QUESTION:
Does the Star Spangled Banner have an extra verse referring to the killing of slaves?
ANSWER:
Yes, this is true.
SOURCES:
Library of Congress, Smithsonian Institution, historians Alan Taylor, and Robin Blackburn
PROCESS:
Owners have been talking about whether players should be required to stand for the national anthem – instead of kneeling to protest racial injustice and police brutality.
Players aren’t protesting the anthem, itself.
But, should they?
There are dozens of articles online saying the Star-Spangled Banner has an extra verse that talks about the deaths of slaves.
Is it true?
We consulted the Library of Congress – which holds the real historic records and artifacts, the Smithsonian Institution and two historians with expertise on the War of 1812.
Here’s what we found.
The Library of Congress had the actual *sheet music* from when Francis Scott Key wrote the anthem during the War of 1812.
And it shows four verses.
The first verse is the one everyone sings – including at NFL football games. Skip ahead to the third verse.

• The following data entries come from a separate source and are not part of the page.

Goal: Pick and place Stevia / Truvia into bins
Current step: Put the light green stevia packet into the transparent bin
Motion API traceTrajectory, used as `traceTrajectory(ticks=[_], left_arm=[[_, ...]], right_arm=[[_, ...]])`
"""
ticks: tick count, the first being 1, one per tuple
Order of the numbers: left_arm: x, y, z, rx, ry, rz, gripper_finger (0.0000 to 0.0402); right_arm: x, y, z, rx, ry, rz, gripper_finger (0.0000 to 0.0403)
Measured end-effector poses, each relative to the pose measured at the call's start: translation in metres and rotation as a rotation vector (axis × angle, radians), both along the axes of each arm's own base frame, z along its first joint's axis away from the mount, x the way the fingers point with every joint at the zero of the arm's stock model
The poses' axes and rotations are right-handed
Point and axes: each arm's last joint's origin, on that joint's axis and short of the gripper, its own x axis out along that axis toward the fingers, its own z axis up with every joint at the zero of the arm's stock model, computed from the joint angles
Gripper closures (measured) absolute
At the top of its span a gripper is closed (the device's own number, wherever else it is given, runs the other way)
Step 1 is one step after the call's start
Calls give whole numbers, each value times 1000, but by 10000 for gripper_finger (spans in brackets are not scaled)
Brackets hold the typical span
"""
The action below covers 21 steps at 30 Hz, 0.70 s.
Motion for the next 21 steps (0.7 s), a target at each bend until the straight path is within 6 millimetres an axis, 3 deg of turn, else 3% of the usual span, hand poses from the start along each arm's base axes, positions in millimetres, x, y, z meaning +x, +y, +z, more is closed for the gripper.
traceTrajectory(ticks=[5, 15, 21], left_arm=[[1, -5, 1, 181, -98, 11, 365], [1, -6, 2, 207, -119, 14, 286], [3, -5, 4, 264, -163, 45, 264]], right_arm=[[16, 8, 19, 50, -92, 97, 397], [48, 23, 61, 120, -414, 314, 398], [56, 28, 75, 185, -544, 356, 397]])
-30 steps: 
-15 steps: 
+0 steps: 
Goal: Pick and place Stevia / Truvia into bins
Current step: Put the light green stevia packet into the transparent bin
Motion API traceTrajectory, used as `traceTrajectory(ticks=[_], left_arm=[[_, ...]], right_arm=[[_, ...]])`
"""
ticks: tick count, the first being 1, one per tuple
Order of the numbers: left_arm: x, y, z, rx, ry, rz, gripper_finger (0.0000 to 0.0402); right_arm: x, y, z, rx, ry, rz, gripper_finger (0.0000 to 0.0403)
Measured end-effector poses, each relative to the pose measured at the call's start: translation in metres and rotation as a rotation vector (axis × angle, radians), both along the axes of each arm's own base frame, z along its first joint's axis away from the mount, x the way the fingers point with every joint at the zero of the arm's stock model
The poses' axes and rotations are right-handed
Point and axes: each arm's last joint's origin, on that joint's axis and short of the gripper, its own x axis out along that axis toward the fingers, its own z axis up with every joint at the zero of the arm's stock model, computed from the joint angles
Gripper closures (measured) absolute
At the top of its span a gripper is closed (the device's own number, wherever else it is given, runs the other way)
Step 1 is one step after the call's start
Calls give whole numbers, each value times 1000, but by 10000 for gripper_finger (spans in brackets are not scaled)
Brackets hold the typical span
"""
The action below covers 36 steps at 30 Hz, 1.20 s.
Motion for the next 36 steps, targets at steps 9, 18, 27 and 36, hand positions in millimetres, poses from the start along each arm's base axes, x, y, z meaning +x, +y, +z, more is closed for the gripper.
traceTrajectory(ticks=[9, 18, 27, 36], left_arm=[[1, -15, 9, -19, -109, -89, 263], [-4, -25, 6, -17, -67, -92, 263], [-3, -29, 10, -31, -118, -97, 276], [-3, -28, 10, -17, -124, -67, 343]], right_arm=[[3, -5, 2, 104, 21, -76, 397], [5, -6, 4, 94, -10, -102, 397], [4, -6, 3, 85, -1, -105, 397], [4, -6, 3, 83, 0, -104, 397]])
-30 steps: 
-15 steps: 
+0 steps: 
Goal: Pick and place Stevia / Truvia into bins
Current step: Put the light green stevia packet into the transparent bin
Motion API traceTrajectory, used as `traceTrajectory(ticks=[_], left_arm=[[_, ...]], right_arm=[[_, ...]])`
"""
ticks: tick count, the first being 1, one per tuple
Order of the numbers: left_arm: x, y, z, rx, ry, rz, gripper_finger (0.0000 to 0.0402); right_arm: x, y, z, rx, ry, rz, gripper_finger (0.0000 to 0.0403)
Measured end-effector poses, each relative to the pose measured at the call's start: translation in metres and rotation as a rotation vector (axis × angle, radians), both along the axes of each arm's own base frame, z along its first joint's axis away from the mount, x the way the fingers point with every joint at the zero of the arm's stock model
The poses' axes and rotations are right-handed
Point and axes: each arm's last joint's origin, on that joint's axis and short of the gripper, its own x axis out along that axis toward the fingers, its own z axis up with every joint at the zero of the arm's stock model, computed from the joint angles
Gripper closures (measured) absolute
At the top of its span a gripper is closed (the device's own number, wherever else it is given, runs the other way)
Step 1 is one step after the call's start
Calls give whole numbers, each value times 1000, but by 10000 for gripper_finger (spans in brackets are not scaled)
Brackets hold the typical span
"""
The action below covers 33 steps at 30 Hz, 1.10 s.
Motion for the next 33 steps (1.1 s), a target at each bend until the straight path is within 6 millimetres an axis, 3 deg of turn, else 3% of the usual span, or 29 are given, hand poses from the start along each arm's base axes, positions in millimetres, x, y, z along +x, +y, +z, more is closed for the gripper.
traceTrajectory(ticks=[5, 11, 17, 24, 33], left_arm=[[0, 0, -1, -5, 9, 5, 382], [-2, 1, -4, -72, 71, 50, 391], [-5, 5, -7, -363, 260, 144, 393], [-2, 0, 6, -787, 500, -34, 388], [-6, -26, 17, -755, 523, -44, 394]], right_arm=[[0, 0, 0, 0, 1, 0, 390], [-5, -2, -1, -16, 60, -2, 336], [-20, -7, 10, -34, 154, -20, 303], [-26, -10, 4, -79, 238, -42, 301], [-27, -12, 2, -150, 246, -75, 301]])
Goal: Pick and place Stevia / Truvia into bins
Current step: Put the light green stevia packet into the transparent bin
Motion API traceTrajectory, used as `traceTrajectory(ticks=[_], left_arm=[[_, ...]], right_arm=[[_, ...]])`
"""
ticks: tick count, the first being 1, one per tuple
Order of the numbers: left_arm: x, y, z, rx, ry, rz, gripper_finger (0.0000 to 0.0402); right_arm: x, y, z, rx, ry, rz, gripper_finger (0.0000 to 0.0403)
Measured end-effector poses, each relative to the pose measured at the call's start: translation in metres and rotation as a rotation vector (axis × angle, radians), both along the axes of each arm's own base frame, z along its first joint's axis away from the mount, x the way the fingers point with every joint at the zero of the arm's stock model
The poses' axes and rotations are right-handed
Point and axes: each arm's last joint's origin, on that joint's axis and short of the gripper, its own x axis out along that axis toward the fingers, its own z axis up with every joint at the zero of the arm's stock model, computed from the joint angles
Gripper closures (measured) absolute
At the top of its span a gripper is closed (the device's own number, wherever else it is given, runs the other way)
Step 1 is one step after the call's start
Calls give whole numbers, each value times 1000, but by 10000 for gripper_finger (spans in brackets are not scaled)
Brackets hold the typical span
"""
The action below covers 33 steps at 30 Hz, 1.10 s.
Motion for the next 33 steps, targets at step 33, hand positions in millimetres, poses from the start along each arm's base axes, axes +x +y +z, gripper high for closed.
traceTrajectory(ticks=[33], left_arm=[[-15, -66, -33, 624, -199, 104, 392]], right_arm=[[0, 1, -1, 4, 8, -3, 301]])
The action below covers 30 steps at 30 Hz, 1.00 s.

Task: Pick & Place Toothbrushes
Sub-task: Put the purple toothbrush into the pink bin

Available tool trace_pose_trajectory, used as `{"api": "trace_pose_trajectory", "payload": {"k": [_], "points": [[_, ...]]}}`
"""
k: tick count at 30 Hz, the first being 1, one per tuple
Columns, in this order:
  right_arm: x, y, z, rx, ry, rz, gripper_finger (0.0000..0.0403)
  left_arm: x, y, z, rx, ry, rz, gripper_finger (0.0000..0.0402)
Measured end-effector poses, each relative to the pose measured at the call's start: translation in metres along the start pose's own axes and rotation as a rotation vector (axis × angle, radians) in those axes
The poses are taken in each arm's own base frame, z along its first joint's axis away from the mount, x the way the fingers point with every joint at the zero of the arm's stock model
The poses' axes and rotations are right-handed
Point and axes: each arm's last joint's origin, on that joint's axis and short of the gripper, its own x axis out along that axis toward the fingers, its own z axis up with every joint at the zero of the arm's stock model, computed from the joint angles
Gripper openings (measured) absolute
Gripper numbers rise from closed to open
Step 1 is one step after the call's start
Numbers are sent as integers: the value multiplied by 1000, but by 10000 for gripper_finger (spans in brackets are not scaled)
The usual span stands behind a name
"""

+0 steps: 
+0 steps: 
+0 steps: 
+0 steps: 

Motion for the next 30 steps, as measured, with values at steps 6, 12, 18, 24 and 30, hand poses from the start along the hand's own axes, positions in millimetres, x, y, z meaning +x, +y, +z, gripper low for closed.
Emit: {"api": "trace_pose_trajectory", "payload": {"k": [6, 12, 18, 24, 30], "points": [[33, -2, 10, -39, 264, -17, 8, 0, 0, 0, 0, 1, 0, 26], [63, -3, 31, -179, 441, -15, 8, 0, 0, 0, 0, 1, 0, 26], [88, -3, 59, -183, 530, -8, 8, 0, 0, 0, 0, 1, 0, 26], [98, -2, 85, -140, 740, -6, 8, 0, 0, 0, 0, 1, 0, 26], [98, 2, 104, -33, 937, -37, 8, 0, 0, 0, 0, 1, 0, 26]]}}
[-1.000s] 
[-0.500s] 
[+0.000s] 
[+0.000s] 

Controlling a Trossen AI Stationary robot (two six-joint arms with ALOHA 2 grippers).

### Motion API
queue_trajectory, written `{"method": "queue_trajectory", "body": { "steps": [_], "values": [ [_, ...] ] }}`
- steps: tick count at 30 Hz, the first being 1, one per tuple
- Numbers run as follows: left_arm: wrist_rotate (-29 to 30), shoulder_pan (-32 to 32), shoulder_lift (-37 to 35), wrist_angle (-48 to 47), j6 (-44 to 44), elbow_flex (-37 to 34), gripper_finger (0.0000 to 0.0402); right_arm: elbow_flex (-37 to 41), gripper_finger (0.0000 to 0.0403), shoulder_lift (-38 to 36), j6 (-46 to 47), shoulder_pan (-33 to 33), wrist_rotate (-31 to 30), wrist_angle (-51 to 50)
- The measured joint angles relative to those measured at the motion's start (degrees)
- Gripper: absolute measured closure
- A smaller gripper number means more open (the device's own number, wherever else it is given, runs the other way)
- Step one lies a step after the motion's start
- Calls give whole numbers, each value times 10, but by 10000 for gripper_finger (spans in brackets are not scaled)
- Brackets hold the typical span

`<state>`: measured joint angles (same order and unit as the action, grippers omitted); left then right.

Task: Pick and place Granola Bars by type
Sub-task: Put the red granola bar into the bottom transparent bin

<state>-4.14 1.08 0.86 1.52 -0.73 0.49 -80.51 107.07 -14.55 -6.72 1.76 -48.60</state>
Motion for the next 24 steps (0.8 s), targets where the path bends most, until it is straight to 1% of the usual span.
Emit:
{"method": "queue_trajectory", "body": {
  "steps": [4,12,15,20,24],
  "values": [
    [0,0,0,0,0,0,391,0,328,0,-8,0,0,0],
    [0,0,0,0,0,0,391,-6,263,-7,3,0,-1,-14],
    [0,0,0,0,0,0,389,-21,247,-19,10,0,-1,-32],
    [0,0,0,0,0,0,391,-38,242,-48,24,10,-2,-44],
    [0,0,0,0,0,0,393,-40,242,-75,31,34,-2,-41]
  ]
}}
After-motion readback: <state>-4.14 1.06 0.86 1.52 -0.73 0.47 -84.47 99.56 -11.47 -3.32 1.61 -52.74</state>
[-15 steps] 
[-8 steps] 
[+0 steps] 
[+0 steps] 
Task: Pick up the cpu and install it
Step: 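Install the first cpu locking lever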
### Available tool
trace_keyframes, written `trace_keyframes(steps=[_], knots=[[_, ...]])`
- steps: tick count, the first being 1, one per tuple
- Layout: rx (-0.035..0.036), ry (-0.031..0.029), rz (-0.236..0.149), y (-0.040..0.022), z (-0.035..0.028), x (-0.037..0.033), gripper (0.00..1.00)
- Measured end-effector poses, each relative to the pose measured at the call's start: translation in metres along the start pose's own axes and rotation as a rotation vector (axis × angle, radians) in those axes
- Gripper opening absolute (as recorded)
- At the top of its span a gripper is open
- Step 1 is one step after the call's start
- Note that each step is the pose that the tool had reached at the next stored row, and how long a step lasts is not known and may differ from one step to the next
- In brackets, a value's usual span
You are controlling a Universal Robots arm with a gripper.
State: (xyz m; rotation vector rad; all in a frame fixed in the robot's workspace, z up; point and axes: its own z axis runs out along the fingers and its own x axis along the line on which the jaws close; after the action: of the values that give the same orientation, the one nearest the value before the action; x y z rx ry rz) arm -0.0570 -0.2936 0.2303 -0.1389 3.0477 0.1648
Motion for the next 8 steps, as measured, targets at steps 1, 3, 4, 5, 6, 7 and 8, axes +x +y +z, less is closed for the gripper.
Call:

That’s the one that reportedly talks about killing slaves talks about killing slaves.
Here’s the exact verse:
Their blood has wash'd out their foul footstep's pollution. No refuge could save the hireling and slave From the terror of flight or the gloom of the grave.
The Smithsonian also says Francis Scott Key was a slaveholder who believed blacks to be quote “a distinct and inferior race of people.”
Open and shut case right? Slaveowner writes a song and it includes a verse about dying slaves equals Star Spangled Bigotry.
Those historians we talked to, the ones who were experts on this time say, that’s not the whole story.
They tell us British forces recruited escaped slaves to fight against the American militia in that war, which to Key, would have made them as much of an enemy as the Brits, and could account for that part of the song.
They also point out, even though Key owned slaves, later in his life he fought to end it, serving as lawyer for many slaves fighting for freedom.
It’s that history that makes the debate over the song complicated.
No matter what the song meant 200 years ago, historians today agreed the song has come to celebrate the sacrifice of all American military heroes during the war -- black and white.